We have a few downfalls with these perceptions:
1. Free will is seen as a flaw.
We have been created in God's image. If I could have a baby and choose for it to always love me, I would. That would not make my baby a robot. It just means that they would not deviate from that principle love. Instead, free will is given to us because God Himself has free will. God has free will and does not sin. Free will is not sinful. We do not need to forfeit free will to serve God.
2. We identify our "selves" as our "flesh".
Paul spoke of sin as being fleshly desires. We are instructed to put off our flesh, which is being corrupted. Flesh does not mean humanity. Living a godly life does not mean living above our humanity. Flesh does not mean our personalities. To seek to live a life empty of ourselves is to seek a life of slavery and domination. This mindset is a dressed up version of gnosticism, which was declared as heresy in church councils at least as early as 325 AD.
3. We tend to assume that free will does not exist within the will of God.
We tend to assume that God's will is very specific in every instance. By we, I mean me. This is my major pitfall. You know those game shows where there are three doors and the best prize is behind one door, a decent prize is behind another, and a bogus prize is behind another? For every choice I make I see a line of doors (usually many more than 3). One door is God's perfect will. Some are very clearly not within God's will. And the others... Hope for the best. Unfortunately, I never know which door is *the right* door, because clearly there is only one. I now believe that is untrue.
With these three main pitfalls (there are probably more, but these jump to mind), we can essentially live what we call a "Christian" life by living as though we have to fight the odds to be acceptable to God. Or we live out of our own efforts to perfect ourselves. Or we live lives devoid of the beautiful things God individually created us with because we see our uniqueness as a thing to be emptied out of us. Or we live in perpetual guilt that we are living outside of God's will 97% of the time because we make choices that are slightly less than His best. Then we face a paralyzing fear for any decision we have to make in the future.

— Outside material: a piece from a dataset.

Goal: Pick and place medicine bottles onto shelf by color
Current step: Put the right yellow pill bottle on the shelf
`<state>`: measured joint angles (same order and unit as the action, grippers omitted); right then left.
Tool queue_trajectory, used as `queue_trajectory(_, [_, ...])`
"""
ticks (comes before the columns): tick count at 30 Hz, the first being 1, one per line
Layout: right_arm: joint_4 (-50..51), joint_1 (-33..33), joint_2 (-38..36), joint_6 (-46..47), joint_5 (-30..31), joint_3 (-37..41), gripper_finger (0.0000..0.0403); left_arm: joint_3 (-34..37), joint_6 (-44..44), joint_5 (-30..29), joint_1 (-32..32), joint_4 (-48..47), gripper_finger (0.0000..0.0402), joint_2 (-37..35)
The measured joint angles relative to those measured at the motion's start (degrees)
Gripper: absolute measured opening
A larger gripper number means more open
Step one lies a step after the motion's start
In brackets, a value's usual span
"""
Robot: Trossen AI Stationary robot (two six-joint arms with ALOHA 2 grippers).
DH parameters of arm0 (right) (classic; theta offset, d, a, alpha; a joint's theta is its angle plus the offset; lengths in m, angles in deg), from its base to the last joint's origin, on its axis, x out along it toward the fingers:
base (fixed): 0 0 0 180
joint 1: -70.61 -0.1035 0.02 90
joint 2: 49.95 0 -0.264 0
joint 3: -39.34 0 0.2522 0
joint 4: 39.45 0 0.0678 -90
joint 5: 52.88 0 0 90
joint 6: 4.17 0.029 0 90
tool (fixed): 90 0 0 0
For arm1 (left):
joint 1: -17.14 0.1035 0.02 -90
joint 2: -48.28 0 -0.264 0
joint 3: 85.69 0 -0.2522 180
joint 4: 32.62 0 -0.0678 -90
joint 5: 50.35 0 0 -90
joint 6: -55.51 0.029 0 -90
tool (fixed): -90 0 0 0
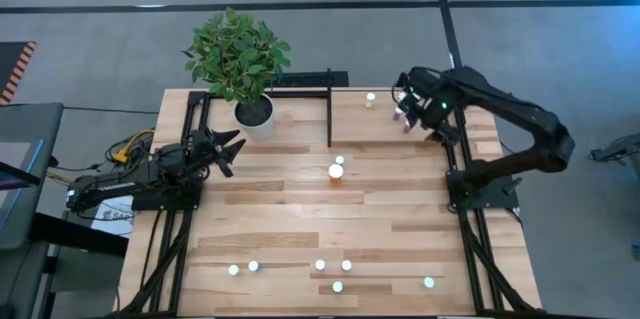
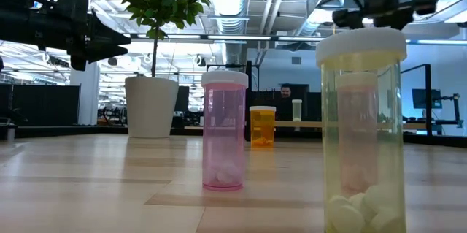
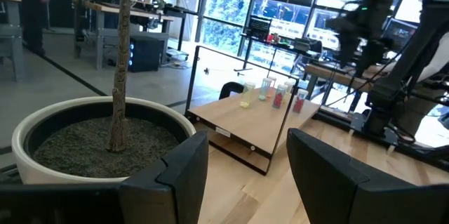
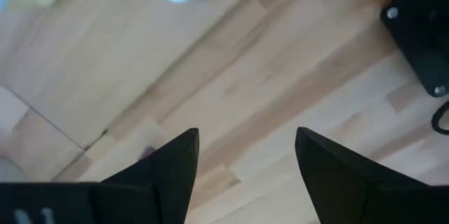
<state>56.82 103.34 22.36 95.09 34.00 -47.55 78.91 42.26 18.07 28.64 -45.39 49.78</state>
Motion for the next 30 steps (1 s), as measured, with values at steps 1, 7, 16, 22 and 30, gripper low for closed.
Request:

I'm beginning to believe that God's will is far more general and broad in nature and that so long as we are living within that grand narrative of love, ushering towards the Kingdom, that God leaves a lot of the details of how that happens to us. That said, our wills can be at odds with that narrative, and in those cases or wills must be submitted. Not broken. But submitted.
Okay, I'm about to get into some theologically sketchy terrain, but bear with me. Those who are familiar with theology will recognize hints at the idea of two separate hypostases in Christ that was deemed heretical in a church council. But again, bear with me.
When I was a young teen I read this book by Max Lucado called "He Chose the Nails". In this book, Lucado makes a statement that he believed that if the soldiers hesitated in nailing Jesus to the cross that because of His overwhelming love for us, Jesus would have snatched the hammer right out of their hands and began nailing Himself to the cross. It's a nice sentiment, but I think it's unbiblical and misdirecting.
Matthew 26:39 says, "Going a little farther, [Jesus] fell with his face to the ground and prayed, “My Father, if it is possible, may this cup be taken from me. Yet not as I will, but as you will.”"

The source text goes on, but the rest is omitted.